Quand on parle d’Alva Noto et de ses cliquetis électroniques, Ryoji Ikeda n’est jamais très loin (et inversement). L’actualité récente de notre électronicien minimaliste japonais favori consiste en un double CD publié à l’automne dernier et contenant la bande originale d’un film, See You At Regis Debray réalisé par un certain CS Leigh. Aucune info à donner sur cette pellicule ni sur son auteur -une seule quand même : il semble qu’il y soit fortement question d’Andreas Baader. La première écoute m’a semblée être la bonne pour un jugement expéditif et définitif : ce truc n’est pas un disque, ce qu’il y a dedans n’est pas de la musique, aucune envie d’aller plus loin, de savoir quel genre d’images on peut bien arriver à mettre sur un tel ramassis d’inepties, même pas du remplissage, juste du vide. Sur les deux disques (environ une heure et demi de sons) on peut entendre : des nappes sonores typiques du japonais, une sonnerie de téléphone, un briquet de l’on allume, des œufs sur le plat que l’on fait cuire, des notes de guitare égrainées et finissant par former un drone lugubre, le halètement d’un homme, un signal électronique façon morse ou téléscripteur (encore une marque de fabrique du japonais), des émissions de radio captées au hasard, des feuilles de papier que l’on déchire, encore de la guitare, répétitive, chargée d’écho et supposée angoissante, de la basse, l’obturateur d’un appareil photo, l’armement d’un flingue, des extraits musicaux divers et variés (Leonard Cohen, des discours politiques, des actualités…).
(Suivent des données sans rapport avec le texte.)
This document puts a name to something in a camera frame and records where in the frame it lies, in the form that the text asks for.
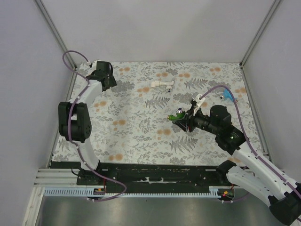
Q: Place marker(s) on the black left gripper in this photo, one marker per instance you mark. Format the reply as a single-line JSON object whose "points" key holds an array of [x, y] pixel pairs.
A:
{"points": [[112, 83]]}

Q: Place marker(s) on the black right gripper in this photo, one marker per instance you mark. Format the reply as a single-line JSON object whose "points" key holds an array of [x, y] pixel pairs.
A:
{"points": [[190, 119]]}

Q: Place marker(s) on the green faucet chrome knob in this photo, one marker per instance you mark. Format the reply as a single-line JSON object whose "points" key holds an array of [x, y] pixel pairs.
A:
{"points": [[180, 114]]}

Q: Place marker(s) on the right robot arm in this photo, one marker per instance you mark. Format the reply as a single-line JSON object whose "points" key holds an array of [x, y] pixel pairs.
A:
{"points": [[281, 193]]}

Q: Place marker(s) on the white faucet with elbow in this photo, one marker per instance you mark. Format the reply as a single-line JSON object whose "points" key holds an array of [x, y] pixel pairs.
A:
{"points": [[168, 85]]}

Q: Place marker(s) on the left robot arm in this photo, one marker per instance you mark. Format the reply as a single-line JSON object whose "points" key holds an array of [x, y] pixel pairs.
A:
{"points": [[75, 123]]}

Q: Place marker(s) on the blue faucet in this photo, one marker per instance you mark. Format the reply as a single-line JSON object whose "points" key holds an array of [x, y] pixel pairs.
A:
{"points": [[226, 95]]}

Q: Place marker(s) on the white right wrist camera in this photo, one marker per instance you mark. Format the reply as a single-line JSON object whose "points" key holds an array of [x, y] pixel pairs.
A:
{"points": [[197, 100]]}

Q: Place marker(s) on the aluminium left corner post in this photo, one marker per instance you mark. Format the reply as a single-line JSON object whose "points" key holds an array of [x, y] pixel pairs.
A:
{"points": [[45, 14]]}

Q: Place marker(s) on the aluminium corner post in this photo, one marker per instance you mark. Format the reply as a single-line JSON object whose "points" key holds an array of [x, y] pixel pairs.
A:
{"points": [[45, 14], [263, 26]]}

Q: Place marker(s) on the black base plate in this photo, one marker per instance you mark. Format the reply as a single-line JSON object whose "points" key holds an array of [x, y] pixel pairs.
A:
{"points": [[154, 178]]}

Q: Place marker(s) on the white slotted cable duct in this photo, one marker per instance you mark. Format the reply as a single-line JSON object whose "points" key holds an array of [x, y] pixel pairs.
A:
{"points": [[93, 193]]}

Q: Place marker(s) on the aluminium right corner post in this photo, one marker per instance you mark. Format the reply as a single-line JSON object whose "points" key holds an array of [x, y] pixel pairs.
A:
{"points": [[263, 26]]}
Tout ceci, juxtaposé et comme laissé à l’abandon, n’a rien de la poésie absurde d’un inventaire à la Prévert ou la force d’un paysage sonore rendu totalement abstrait par une prise de son frontale (la grande technique d’un Chris Watson par exemple). Ce disque je l’ai écouté pour la première fois et intégralement au casque, au beau milieu de la nuit ou peut être juste vers sa fin, à l’heure à laquelle tout le monde dort encore et qu’il n’y a rien d’autre à faire. Une impression désastreuse je l’ai déjà dit et c’est uniquement parce que l’écoute au casque est une expérience limitée et nombriliste -cela fait longtemps que je ne suis plus un foetus baignant dans du liquide amniotique- que par acquis de conscience ce disque s’est retrouvé une seconde fois dans la platine pour une diffusion grandeur nature et à l’air libre.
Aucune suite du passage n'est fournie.